# 6 months of no work...What's wrong THIS TIME



## AMDCam (Mar 10, 2006)

Hey, I've been sitting here with the piece in the dropdown specs for almost 6 months now, and no matter what I do I get problem after problem after problem after problem after problem with it. This time, for the first time, I actually got the thing to boot (kind of) but in the Splash screen it freezes. That's the first and only screen I ever see. Not only is it frozen, but it's got lines of artifacts running all through the screen. I thought the processor had bad thermal contact, but I reapplied it 5 times with different pressure, different amounts of thermal paste, and even twisted the heatsink around (couldn't really move it but you know what I mean) to get it to boot right. It's not happening. Sometimes it'll give off an alarm and restart but I really don't know why (I mean I assume it's the processor but it's defying logic). Anyone know what could be causing this problem?

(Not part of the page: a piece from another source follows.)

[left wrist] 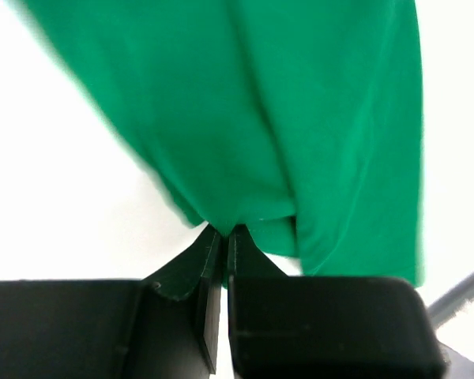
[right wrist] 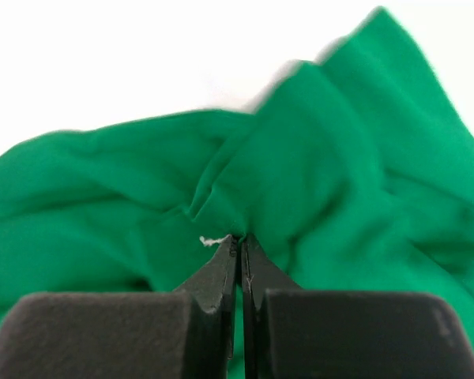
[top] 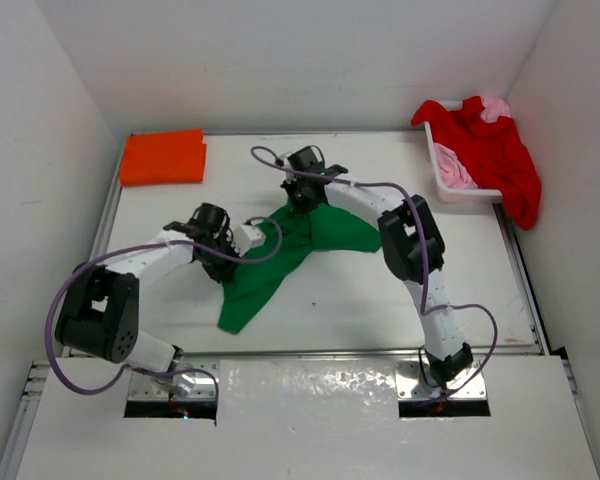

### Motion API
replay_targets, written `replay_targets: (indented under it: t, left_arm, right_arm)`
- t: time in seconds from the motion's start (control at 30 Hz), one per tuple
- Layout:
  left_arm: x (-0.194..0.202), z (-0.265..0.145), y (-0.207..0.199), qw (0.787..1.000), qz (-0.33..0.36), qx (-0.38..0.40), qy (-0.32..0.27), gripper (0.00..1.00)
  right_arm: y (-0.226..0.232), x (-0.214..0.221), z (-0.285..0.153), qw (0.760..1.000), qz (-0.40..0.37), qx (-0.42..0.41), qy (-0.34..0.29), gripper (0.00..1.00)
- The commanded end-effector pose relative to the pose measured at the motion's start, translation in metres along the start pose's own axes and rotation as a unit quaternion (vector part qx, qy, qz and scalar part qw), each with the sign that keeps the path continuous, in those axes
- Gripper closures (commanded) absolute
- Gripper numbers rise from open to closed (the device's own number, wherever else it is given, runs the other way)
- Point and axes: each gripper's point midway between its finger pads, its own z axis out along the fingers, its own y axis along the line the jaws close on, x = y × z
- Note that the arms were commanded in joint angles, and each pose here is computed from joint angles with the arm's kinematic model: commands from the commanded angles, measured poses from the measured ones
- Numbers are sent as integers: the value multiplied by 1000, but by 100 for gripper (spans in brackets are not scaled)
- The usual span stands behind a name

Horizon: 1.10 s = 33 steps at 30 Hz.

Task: Fold and stack the t-shirts
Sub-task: Flatten out the tshirt

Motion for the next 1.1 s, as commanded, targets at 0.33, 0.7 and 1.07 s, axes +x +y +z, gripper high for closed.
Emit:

I have an XP-90C heatsink on an MSI K8N-Neo2 Platinum, maybe they're bad compatibility with each other? Thanks guys


----------



## zekrahminator (Mar 10, 2006)

too many mods? or perhaps you need to try with a different video card...if not that, did you remember the spacers? RAID array might be giving you trouble, or the RAM isnt compatible with system (memory is only supposed to go to DDR400 )


----------



## KennyT772 (Mar 10, 2006)

sounds like your gpu died... try a new card and see if thats it.


----------



## AMDCam (Mar 10, 2006)

Alright thanks guys, I'll try the GPU because that's a huge possibility, I shocked it a long time ago but since it does display that Splash screen I thought it was fine. The RAM is still the old DDR400 in there so that's not it. Plus DDR500 isn't officially compatible with almost any motherboard out there but people still use it, and it is the DDR standard just with a higher clock. Thanks guys


----------



## OOTay (Mar 14, 2006)

yea try the vid card, that should help it out... if not well good luck


----------



## AMDCam (Mar 15, 2006)

Hey guys, yeah it was the graphics card. Thanks A LOT everyone. Only problem is, I had a 6800GT that hit near-Ultra Extreme Edition speed, which is really even more/as powerful than the 7800GS (stock), so now that that's dead I've got nowhere to go but down, or keep it the same. I'm gonna try to get it repaired today


----------



## zekrahminator (Mar 16, 2006)

uh yeah keep us posted...I suggest you use a PCI video card until the thing works.


----------



## Darksaber (Mar 25, 2006)

AMD Cam, grab yourself a 7800GS 512MB from Gainward...why? because it has a 7800GT chip with 20 pipes!!! 

cheers
DS


----------



## AMDCam (Mar 25, 2006)

DUDE, YOU'RE KIDDING ME!!!!!!!!!!!!!!!!!!!!!!!!!!!!!!!!!!!!!!!!!!!!!!!!!!! THANK YOU SOO MUCH MAN. I knew AGP wasn't totally dead.


----------



## Darksaber (Mar 25, 2006)

here the link with the info:
http://www.theinquirer.net/?article=30502

cheers
DS


----------



## AMDCam (Mar 25, 2006)

Hey man do you know where I could buy it or if it's released yet? I found one german company selling it for like about $500 and lol, a 25 percent increase in the power I already have (6800GT) is not worth $500. I've been looking everywhere but just can't find them for sale almost anywhere


----------